# Your instructions
Write out the entries below exactly. End with the line that contains "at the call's".

# Record excerpts
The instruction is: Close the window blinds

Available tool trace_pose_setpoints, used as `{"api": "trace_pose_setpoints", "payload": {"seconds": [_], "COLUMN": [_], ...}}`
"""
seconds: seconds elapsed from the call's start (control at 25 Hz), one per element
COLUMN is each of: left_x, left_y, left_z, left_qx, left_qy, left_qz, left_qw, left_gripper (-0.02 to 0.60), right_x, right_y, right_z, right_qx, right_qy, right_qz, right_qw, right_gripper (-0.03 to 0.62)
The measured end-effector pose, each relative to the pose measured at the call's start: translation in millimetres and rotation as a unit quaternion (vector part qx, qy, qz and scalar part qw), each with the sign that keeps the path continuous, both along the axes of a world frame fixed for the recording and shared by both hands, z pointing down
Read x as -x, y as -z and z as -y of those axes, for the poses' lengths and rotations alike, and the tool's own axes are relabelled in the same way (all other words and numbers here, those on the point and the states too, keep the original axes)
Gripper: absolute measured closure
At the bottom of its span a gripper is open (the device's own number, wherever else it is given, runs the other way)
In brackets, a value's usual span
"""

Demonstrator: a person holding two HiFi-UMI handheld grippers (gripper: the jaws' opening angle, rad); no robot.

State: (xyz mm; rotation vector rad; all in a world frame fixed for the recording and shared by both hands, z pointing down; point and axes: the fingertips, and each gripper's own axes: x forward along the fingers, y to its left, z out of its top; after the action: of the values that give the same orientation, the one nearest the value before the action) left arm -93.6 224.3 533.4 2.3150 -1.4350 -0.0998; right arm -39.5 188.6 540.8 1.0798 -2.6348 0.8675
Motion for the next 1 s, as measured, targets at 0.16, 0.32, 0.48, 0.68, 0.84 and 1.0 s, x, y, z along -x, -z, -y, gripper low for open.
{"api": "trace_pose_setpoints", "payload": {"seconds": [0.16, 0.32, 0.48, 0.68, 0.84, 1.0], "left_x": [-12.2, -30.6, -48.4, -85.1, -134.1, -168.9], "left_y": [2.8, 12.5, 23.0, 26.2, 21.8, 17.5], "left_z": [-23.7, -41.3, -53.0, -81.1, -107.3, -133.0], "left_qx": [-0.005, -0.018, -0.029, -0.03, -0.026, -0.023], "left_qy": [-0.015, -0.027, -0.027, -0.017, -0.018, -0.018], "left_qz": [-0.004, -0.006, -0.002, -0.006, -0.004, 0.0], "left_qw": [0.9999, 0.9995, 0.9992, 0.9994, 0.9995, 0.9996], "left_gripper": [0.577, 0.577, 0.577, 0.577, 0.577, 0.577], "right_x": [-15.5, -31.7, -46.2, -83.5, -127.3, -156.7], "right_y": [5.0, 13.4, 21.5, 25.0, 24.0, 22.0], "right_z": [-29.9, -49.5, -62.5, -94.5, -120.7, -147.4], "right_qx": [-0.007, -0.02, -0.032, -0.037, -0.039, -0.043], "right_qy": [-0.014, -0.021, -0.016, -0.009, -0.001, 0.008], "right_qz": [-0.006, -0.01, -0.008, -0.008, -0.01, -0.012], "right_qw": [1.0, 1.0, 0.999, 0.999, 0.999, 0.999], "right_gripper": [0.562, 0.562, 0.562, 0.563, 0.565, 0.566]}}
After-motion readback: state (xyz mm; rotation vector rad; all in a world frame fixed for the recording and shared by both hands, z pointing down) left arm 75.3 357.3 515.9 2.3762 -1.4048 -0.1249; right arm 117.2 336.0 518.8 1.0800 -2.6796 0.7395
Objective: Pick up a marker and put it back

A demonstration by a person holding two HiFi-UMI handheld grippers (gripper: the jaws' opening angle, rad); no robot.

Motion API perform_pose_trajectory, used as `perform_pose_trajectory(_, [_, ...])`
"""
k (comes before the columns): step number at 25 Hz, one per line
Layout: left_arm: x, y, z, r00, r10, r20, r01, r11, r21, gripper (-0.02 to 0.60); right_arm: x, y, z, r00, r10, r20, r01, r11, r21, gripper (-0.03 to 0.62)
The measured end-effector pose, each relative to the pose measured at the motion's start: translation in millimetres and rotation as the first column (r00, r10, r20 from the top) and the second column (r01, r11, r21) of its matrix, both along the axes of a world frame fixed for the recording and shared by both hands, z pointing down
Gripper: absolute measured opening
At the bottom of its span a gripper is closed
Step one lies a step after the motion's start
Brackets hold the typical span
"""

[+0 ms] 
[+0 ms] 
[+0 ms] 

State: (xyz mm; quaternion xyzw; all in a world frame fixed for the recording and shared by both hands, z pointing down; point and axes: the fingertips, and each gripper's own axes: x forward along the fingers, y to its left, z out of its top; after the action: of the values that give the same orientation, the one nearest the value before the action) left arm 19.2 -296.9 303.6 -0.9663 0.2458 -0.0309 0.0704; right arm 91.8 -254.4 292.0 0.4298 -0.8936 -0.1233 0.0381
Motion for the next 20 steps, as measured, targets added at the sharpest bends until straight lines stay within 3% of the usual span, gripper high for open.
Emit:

# Answer for this exercise
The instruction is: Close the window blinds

Available tool trace_pose_setpoints, used as `{"api": "trace_pose_setpoints", "payload": {"seconds": [_], "COLUMN": [_], ...}}`
"""
seconds: seconds elapsed from the call's start (control at 25 Hz), one per element
COLUMN is each of: left_x, left_y, left_z, left_qx, left_qy, left_qz, left_qw, left_gripper (-0.02 to 0.60), right_x, right_y, right_z, right_qx, right_qy, right_qz, right_qw, right_gripper (-0.03 to 0.62)
The measured end-effector pose, each relative to the pose measured at the call's start: translation in millimetres and rotation as a unit quaternion (vector part qx, qy, qz and scalar part qw), each with the sign that keeps the path continuous, both along the axes of a world frame fixed for the recording and shared by both hands, z pointing down

No additional response is required.